## What is needed
Only the lines of the data holding the string "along" need to be returned.

## Source material
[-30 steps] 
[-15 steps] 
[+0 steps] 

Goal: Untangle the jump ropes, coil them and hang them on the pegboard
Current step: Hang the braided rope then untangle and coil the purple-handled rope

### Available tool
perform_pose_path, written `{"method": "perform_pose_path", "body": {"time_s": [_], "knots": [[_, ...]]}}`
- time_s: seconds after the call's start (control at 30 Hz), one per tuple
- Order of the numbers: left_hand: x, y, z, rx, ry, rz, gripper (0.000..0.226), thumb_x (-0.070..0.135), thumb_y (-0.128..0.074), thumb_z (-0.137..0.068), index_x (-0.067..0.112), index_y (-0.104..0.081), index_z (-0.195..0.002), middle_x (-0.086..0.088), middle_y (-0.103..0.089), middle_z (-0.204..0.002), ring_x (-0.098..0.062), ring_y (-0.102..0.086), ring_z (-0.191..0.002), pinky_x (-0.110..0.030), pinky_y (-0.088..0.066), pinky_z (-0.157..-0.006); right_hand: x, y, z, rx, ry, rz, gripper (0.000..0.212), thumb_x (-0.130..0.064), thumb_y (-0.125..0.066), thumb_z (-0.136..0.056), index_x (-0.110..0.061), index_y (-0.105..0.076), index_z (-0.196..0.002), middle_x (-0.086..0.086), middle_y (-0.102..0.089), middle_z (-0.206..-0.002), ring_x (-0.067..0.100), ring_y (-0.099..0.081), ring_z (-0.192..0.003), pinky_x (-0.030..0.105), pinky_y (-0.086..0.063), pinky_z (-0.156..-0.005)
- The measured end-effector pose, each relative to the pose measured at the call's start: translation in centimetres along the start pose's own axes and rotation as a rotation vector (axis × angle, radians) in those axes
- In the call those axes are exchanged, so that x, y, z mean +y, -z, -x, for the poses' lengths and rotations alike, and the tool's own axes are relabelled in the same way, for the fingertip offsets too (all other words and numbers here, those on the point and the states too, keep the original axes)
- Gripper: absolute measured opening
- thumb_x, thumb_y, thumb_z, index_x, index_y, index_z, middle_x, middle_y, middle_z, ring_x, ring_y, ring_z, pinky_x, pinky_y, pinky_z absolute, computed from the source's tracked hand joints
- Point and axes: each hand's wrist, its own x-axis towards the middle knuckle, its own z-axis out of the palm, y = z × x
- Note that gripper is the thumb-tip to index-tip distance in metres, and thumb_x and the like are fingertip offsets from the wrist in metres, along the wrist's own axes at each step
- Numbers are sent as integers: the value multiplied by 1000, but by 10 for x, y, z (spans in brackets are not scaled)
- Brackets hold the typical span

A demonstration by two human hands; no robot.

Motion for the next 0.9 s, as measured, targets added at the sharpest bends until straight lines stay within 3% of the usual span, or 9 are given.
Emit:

## Answer area
- The measured end-effector pose, each relative to the pose measured at the call's start: translation in centimetres along the start pose's own axes and rotation as a rotation vector (axis × angle, radians) in those axes
- Note that gripper is the thumb-tip to index-tip distance in metres, and thumb_x and the like are fingertip offsets from the wrist in metres, along the wrist's own axes at each step

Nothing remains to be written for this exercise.